§ Aim of the exercise: What is needed is a faithful transcription of all the data below, pictures excluded.
■ ■ ■ ■ ■ ■ ■
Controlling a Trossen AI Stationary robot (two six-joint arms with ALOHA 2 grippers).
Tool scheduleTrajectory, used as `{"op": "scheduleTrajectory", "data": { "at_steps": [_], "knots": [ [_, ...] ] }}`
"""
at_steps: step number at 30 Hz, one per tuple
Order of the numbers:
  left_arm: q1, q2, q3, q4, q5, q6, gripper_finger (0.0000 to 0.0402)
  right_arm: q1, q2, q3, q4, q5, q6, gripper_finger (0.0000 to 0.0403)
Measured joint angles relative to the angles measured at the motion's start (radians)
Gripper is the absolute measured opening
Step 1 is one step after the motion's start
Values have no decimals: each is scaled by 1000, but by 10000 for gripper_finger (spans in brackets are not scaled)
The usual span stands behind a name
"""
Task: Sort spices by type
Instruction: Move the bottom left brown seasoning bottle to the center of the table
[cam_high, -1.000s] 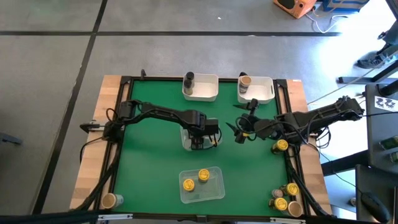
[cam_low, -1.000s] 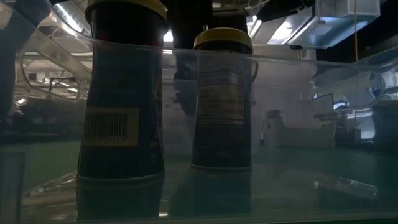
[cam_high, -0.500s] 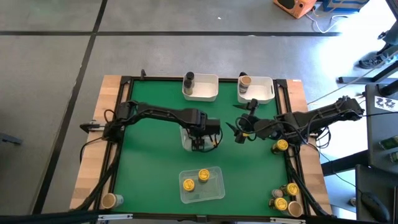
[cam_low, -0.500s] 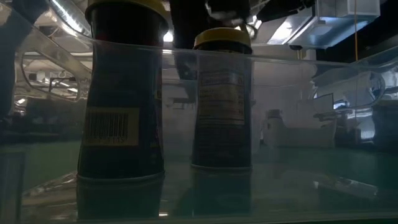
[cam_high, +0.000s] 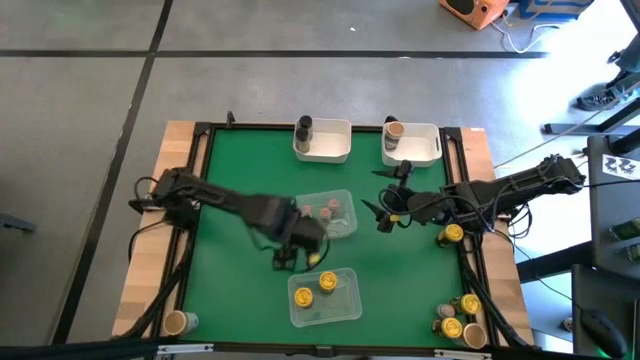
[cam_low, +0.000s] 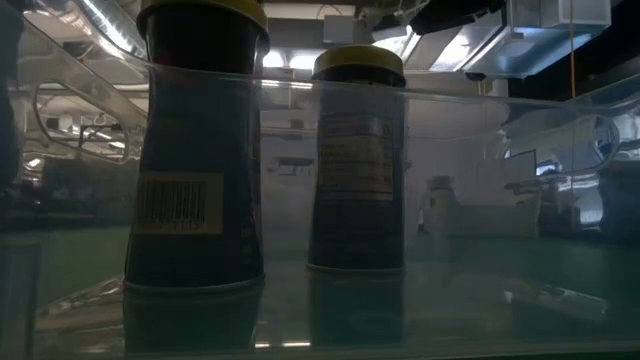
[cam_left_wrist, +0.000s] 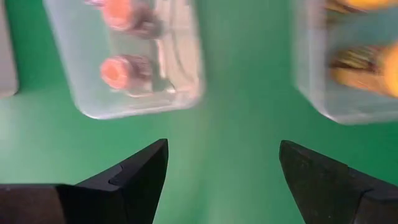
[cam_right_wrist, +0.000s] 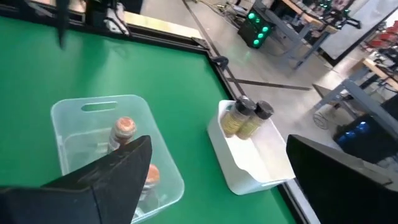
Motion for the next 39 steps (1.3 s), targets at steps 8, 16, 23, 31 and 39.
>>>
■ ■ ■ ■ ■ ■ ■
§ Written answer:
Controlling a Trossen AI Stationary robot (two six-joint arms with ALOHA 2 grippers).
Tool scheduleTrajectory, used as `{"op": "scheduleTrajectory", "data": { "at_steps": [_], "knots": [ [_, ...] ] }}`
"""
at_steps: step number at 30 Hz, one per tuple
Order of the numbers:
  left_arm: q1, q2, q3, q4, q5, q6, gripper_finger (0.0000 to 0.0402)
  right_arm: q1, q2, q3, q4, q5, q6, gripper_finger (0.0000 to 0.0403)
Measured joint angles relative to the angles measured at the motion's start (radians)
Gripper is the absolute measured opening
Step 1 is one step after the motion's start
Values have no decimals: each is scaled by 1000, but by 10000 for gripper_finger (spans in brackets are not scaled)
The usual span stands behind a name
"""
Task: Sort spices by type
Instruction: Move the bottom left brown seasoning bottle to the center of the table
[cam_high, -1.000s] 
[cam_low, -1.000s] 
[cam_high, -0.500s] 
[cam_low, -0.500s] 
[cam_high, +0.000s] 
[cam_low, +0.000s] 
[cam_left_wrist, +0.000s] 
[cam_right_wrist, +0.000s] 
Motion for the next 39 steps (1.3 s), targets at steps 8, 16, 23, 31 and 39.
>>>

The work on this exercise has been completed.